Task directions: Every line from the one holding "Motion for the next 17" through the one holding "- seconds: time" in the data below must be returned exactly, both ends included, with pictures left out and nothing else added.

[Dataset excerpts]
--------

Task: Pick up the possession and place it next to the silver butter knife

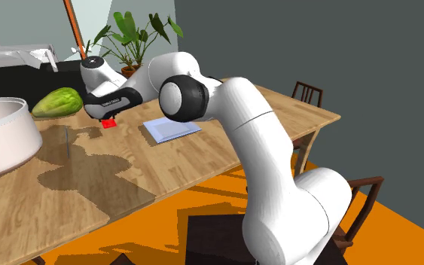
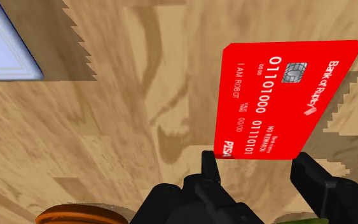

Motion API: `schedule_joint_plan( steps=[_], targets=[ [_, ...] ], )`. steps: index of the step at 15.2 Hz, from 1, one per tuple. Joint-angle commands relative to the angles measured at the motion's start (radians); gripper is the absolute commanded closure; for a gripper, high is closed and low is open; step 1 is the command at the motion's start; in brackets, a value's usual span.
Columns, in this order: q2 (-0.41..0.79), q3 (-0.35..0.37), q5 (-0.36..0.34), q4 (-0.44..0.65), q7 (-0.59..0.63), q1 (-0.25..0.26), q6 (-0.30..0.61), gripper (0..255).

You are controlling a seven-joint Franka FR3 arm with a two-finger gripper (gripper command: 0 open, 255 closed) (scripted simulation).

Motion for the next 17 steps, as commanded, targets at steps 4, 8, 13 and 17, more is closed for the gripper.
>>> schedule_joint_plan(
  steps=[4,8,13,17],
  targets=[
    [0.025,-0.016,-0.018,-0.02,0.024,0.003,0.044,255],
    [0.052,-0.033,-0.036,-0.033,0.047,0.008,0.084,255],
    [0.052,-0.033,-0.036,-0.033,0.047,0.008,0.084,255],
    [0.052,-0.033,-0.036,-0.033,0.047,0.008,0.084,0]
  ],
)
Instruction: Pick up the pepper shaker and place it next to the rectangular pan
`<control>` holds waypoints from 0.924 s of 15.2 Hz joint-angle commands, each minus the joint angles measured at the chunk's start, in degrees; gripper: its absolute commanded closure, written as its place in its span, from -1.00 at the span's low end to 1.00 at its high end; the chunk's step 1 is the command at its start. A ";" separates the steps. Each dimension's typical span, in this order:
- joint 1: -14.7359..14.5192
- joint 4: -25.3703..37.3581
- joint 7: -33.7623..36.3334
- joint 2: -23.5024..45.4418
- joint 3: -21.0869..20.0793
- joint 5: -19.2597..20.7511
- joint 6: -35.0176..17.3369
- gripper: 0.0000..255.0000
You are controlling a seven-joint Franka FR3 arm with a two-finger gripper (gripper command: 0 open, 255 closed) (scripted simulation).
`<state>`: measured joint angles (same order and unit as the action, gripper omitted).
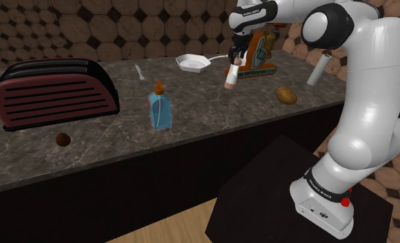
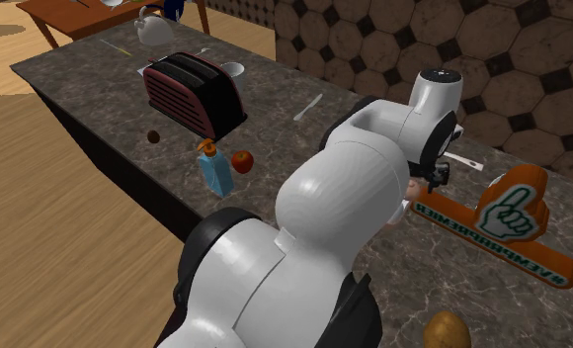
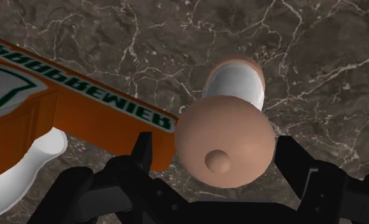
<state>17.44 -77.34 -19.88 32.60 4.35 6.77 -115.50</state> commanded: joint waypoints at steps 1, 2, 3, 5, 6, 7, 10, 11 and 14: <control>0.00 0.00 0.00 0.00 0.00 0.00 0.00 -1.00; 0.00 0.00 0.00 0.00 0.00 0.00 0.00 -1.00; -0.15 0.85 -0.02 -0.66 -0.03 0.00 1.52 -1.00; -0.45 2.89 -0.08 -1.76 -0.08 -0.02 4.69 -1.00; -0.56 3.84 -0.11 -2.11 -0.11 -0.03 5.99 -1.00; -0.56 3.84 -0.11 -2.11 -0.11 -0.03 5.99 -1.00; -0.56 3.84 -0.11 -2.11 -0.11 -0.03 5.99 -1.00; -0.56 3.84 -0.11 -2.11 -0.11 -0.03 5.99 -1.00; -0.56 3.84 -0.11 -2.11 -0.11 -0.03 5.99 -1.00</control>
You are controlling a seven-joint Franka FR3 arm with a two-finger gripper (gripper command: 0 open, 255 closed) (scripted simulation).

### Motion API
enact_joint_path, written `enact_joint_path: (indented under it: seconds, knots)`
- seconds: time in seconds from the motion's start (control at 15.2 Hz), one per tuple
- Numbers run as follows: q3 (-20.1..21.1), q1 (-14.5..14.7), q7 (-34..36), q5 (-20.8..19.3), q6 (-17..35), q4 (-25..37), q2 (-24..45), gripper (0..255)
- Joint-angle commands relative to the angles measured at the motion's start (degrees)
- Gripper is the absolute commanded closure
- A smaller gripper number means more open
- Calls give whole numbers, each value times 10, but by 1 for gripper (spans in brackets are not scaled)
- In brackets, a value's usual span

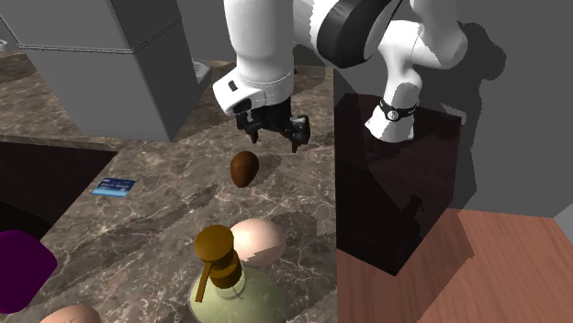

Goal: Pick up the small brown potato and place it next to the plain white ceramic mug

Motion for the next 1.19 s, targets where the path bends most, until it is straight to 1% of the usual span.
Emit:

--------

Response to this task:
Motion for the next 17 steps, as commanded, targets at steps 4, 8, 13 and 17, more is closed for the gripper.
>>> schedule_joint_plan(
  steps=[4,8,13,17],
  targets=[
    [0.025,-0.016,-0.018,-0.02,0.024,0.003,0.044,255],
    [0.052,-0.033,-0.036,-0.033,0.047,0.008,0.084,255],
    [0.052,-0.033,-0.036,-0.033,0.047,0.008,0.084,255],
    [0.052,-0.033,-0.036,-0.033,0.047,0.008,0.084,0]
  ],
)
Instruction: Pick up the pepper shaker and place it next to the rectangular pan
`<control>` holds waypoints from 0.924 s of 15.2 Hz joint-angle commands, each minus the joint angles measured at the chunk's start, in degrees; gripper: its absolute commanded closure, written as its place in its span, from -1.00 at the span's low end to 1.00 at its high end; the chunk's step 1 is the command at its start. A ";" separates the steps. Each dimension's typical span, in this order:
- joint 1: -14.7359..14.5192
- joint 4: -25.3703..37.3581
- joint 7: -33.7623..36.3334
- joint 2: -23.5024..45.4418
- joint 3: -21.0869..20.0793
- joint 5: -19.2597..20.7511
- joint 6: -35.0176..17.3369
- gripper: 0.0000..255.0000
You are controlling a seven-joint Franka FR3 arm with a two-finger gripper (gripper command: 0 open, 255 closed) (scripted simulation).
`<state>`: measured joint angles (same order and unit as the action, gripper omitted).
<state>17.44 -77.34 -19.88 32.60 4.35 6.77 -115.50</state> commanded: joint waypoints at steps 1, 2, 3, 5, 6, 7, 10, 11 and 14: <control>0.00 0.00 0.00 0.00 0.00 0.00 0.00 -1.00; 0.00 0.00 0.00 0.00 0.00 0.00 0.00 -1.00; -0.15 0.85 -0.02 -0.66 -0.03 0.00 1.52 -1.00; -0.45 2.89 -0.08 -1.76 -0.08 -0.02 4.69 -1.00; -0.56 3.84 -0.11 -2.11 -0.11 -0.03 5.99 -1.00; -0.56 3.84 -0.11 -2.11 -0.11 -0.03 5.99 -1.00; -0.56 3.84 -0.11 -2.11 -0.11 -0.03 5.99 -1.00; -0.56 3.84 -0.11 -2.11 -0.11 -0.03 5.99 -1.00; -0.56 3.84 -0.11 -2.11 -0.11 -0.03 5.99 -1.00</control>
You are controlling a seven-joint Franka FR3 arm with a two-finger gripper (gripper command: 0 open, 255 closed) (scripted simulation).

### Motion API
enact_joint_path, written `enact_joint_path: (indented under it: seconds, knots)`
- seconds: time in seconds from the motion's start (control at 15.2 Hz), one per tuple

The answer, as written, is complete.